About 38 percent of Americans say gun control is an “extremely important” issue, according to the survey, up from 32 percent in May.
And the proportion of voters surveyed who say it is “somewhat important” fell from 21 percent in May to 14 percent in August, while respondents who agree gun control is “not important” dropped from 12 percent in May to 10 percent in August.
The polling comes about three months out from the November midterm elections. The economy topped the list of the most pressing issues for voters surveyed ahead of Election Day, with 24 percent agreeing that it was the most important concern for them.
Abortion and gun control are tied as the second most important issue among those surveyed, with 17 percent of voters selecting each of the two issues as their biggest concern, according to the Monmouth University poll.
That’s up from a Monmouth poll in May, when 9 percent of voters listed gun control as their top concern.
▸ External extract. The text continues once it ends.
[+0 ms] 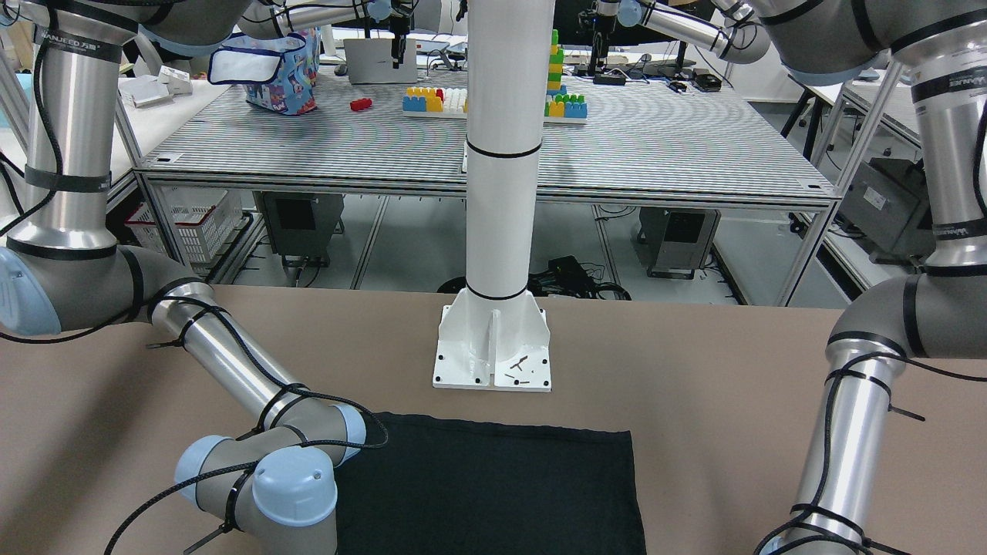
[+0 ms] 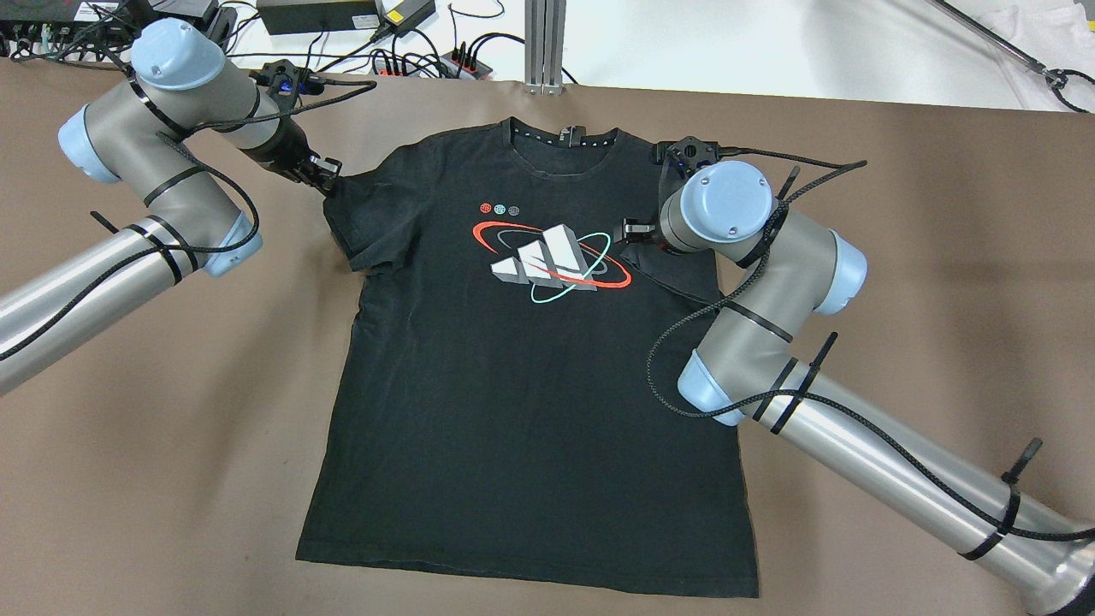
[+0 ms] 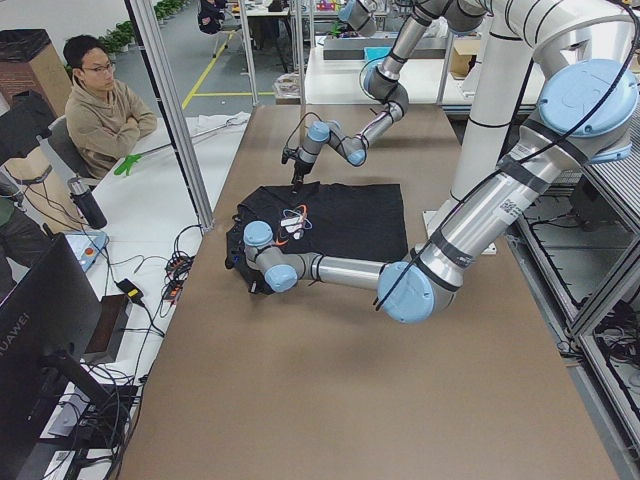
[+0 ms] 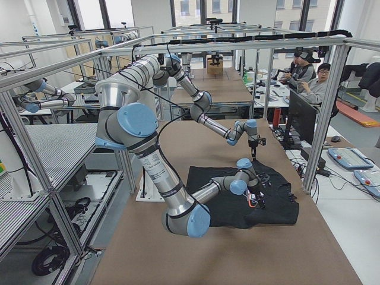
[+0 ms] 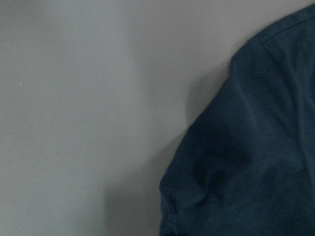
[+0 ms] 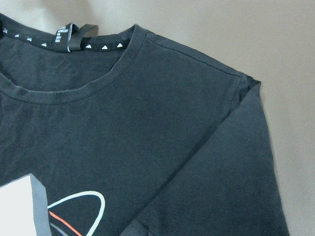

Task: Fold clothes
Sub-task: 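Bring the left gripper to the opposite shoulder while the right gripper holds position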

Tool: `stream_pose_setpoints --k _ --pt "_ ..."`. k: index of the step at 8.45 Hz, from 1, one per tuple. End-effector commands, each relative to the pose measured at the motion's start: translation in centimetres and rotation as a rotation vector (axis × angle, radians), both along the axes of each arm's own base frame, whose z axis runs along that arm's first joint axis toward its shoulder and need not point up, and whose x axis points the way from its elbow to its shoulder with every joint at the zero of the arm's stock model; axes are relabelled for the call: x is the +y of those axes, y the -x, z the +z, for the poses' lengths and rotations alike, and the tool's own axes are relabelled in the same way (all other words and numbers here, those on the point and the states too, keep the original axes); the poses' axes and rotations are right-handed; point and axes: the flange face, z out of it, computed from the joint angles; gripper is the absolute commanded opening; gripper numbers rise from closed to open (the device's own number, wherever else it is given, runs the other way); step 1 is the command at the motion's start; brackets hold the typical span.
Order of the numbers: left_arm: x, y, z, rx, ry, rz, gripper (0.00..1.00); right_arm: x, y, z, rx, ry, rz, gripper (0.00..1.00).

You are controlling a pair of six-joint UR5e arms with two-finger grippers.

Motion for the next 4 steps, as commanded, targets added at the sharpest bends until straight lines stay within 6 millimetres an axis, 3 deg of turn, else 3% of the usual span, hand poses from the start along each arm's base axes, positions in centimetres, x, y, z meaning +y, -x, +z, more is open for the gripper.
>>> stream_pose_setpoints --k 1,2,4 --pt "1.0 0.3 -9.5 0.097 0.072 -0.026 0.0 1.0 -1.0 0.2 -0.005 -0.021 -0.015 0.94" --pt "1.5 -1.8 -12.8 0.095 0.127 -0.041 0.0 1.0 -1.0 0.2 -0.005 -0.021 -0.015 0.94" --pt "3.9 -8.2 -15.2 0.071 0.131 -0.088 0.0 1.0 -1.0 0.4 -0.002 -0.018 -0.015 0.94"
It also marks an increase from 13 percent of voters who said the same in a previous survey conducted in August 2018.
The new survey was conducted by telephone from July 28 to Aug. 1 among 808 adults in the U.S. The margin of error is 3.5 percentage points.
It comes after a gunman opened fire inside a supermarket in Buffalo, N.Y., in May, killing 10 African Americans, just weeks before another shooter killed 19 children and two adults inside an elementary school in Uvalde, Texas.
And on the Fourth of July, a gunman opened fire into a crowd during an Independence Day parade in Highland Park, Ill., killing seven.
In June, President Biden signed into law the most significant federal gun control legislation in nearly 30 years, which incentivizes states to pass red flag laws and expands background checks for legal gun buyers 21 years old and younger, among other measures.
Democrats have pushed for universal background checks and other more enhanced policies, with the House passing a bill to ban assault weapons last week. The measure is unlikely to pass in the evenly divided Senate, however, due to widespread Republican opposition.